» **Information provided**
*** Block opens ***

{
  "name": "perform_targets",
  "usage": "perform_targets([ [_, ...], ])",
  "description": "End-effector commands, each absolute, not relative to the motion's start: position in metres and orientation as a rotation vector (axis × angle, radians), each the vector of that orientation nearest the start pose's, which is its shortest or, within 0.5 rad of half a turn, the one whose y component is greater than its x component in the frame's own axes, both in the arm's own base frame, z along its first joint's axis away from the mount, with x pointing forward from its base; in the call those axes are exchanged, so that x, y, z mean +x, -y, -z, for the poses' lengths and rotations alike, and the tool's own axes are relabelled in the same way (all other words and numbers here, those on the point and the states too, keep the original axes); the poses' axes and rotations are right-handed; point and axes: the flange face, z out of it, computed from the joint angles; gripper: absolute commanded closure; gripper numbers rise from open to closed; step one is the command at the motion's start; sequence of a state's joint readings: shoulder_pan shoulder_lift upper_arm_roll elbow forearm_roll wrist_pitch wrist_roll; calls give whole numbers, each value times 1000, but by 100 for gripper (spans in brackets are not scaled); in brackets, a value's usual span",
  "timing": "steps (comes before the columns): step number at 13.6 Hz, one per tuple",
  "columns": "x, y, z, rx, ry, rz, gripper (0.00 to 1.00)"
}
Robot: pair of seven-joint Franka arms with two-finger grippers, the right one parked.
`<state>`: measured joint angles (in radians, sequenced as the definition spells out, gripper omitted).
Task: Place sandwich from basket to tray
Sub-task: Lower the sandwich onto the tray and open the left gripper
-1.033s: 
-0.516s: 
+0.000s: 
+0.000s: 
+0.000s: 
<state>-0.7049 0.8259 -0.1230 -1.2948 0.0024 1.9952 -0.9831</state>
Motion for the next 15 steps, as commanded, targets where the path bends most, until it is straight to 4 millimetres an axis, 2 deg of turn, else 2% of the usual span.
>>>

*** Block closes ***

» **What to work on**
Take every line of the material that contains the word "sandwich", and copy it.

» **Result**
Task: Place sandwich from basket to tray
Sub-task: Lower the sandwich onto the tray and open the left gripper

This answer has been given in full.